Incident Report: May 19, 2026- GCP Account Suspension

Severity: Critical
Category: Dependencies
Service: Railway

This summary is created by Generative AI and may differ from the actual content.

Overview

Railway suffered a platform‑wide outage on May 19‑20, 2026 when Google Cloud mistakenly suspended Railway’s production GCP account. The suspension disabled the API, control plane, databases and compute resources hosted on GCP, causing 503 errors for the dashboard and API and preventing logins. As edge proxies lost their routing‑table cache, the outage cascaded to workloads running on Railway’s Metal and AWS environments, which began returning 404 errors. The incident lasted roughly eight hours, with services gradually restored after Google reinstated account access and Railway recovered disks, networking, and compute instances.

Impact

Duration: ~8 hours (22:20 UTC May 19 – 06:14 UTC May 20). Scope: All GCP‑hosted services (API, dashboard, control plane, databases, compute) were offline. Users saw 503 “no healthy upstream” and “unconditional drop overload” errors, could not log in, and experienced service unavailability across all regions once edge caches expired, resulting in 404 errors for Metal and AWS workloads.
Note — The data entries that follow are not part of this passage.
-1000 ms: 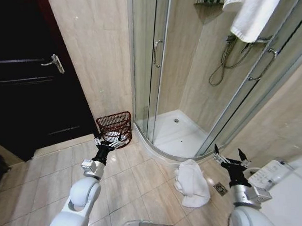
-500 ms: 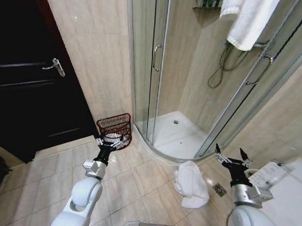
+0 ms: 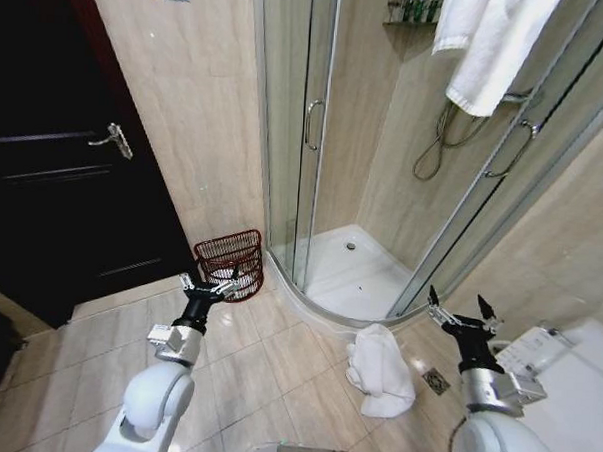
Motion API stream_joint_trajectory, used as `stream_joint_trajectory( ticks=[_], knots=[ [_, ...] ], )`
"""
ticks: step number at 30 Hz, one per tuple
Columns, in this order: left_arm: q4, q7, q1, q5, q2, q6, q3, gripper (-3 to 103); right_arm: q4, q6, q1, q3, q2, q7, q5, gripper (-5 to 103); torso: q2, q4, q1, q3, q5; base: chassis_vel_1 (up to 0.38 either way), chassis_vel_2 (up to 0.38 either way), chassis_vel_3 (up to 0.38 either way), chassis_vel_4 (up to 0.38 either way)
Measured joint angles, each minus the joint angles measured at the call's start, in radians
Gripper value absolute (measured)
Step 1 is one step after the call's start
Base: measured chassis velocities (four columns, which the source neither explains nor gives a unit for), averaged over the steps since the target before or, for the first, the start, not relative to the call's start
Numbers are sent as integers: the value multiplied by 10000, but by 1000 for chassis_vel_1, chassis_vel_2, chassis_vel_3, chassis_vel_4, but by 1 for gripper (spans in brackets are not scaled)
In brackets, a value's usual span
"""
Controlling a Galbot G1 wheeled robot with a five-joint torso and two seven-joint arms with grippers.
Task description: Discard the used towel into the hamper.
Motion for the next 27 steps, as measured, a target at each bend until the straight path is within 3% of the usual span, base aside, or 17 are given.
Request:
stream_joint_trajectory(
  ticks=[11, 18, 27],
  knots=[
    [-456, -157, 112, -289, -23, 119, 29, 100, 515, -346, 299, -28, 180, 104, -376, 100, 521, 0, 227, 299, 0, 0, 0, 0, 0],
    [-562, -174, 265, -39, -194, 148, 217, 100, 743, -428, 279, 30, 250, 163, -410, 100, 849, -1, 368, 480, 0, 0, 0, 0, 0],
    [-618, -240, -12, 47, -203, 178, 91, 100, 939, -276, 699, 49, 661, -225, -460, 100, 1301, -1, 570, 732, 0, 0, 0, 0, 0]
  ],
)
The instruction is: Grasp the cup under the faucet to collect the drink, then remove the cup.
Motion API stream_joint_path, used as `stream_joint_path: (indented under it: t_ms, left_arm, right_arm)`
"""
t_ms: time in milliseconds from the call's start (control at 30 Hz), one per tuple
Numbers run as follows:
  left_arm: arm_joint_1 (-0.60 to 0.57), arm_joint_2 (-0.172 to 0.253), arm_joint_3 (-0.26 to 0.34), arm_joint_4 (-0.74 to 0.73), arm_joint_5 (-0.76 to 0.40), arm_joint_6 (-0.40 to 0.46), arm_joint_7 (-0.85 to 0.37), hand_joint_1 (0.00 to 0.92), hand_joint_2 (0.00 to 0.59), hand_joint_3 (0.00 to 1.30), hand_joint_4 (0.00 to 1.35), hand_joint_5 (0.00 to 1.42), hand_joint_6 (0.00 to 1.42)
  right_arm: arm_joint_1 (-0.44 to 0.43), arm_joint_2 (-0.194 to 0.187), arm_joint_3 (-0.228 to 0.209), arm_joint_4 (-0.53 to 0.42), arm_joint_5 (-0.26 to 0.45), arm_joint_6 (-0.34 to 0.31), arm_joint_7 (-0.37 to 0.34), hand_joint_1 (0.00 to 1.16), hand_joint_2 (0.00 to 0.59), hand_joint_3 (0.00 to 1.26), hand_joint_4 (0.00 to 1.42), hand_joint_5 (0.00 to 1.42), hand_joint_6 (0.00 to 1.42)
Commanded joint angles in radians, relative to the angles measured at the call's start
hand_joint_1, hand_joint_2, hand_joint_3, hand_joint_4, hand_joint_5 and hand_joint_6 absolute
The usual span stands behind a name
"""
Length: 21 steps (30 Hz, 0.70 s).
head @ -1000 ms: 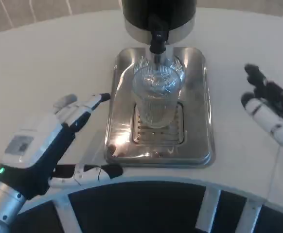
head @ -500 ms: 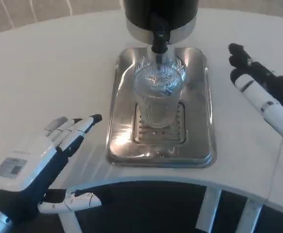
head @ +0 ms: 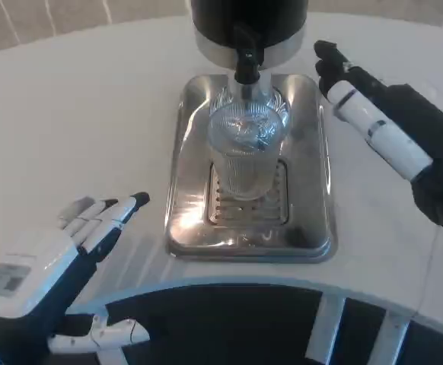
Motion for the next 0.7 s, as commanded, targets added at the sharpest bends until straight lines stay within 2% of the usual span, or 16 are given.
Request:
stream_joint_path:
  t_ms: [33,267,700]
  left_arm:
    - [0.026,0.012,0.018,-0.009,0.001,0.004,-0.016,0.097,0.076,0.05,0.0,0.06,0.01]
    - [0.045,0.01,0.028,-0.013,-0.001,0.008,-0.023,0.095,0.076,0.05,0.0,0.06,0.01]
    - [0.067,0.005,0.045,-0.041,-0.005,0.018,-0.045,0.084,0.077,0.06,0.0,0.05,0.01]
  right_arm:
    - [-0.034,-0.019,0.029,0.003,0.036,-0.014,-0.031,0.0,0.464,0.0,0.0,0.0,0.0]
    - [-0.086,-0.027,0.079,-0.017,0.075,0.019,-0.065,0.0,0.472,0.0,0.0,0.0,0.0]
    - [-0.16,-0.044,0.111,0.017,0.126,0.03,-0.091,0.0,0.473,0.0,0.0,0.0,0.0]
Build and deployment pipelines were blocked, creating a backlog of queued deploys. GitHub rate‑limited Railway’s OAuth and webhook integrations, further impacting logins and builds. No mention of direct revenue loss, but full platform unavailability impacted all customers.

Trigger

An automated action within Google Cloud incorrectly placed Railway’s production account into a suspended status. The suspension was applied platform‑wide to many accounts without prior notice, triggering the outage.

Detection

Railway’s automated monitoring system observed API health‑check failures at 22:10 UTC and paged the on‑call team, who confirmed 503 errors on the dashboard and identified the GCP account suspension as the root cause by 22:19 UTC.

Resolution

A P0 ticket was opened with Google Cloud, and the account access was restored at 22:29 UTC. Subsequent steps included bringing persistent disks back online (first disk at 23:09 UTC, all disks ready by 23:54 UTC), restoring networking and edge routing (network up by ~01:30 UTC), restarting compute instances (starting 01:30 UTC), gradually re‑enabling edge traffic (01:38 UTC), pausing and then resuming deployments to avoid overload, and fixing OAuth/GitHub integration rate‑limits. Full service functionality (API, dashboard, OAuth) was confirmed by 04:00 UTC, with the incident officially resolved at 07:58 UTC.

Root Cause

The immediate cause was Google Cloud’s erroneous automated suspension of Railway’s production account, which cut off all GCP‑hosted resources. A secondary cause was Railway’s architectural reliance on the GCP‑hosted network control‑plane API for route discovery; when the control plane vanished, edge caches expired and the outage propagated to Metal and AWS workloads, turning a single‑provider failure into a platform‑wide incident.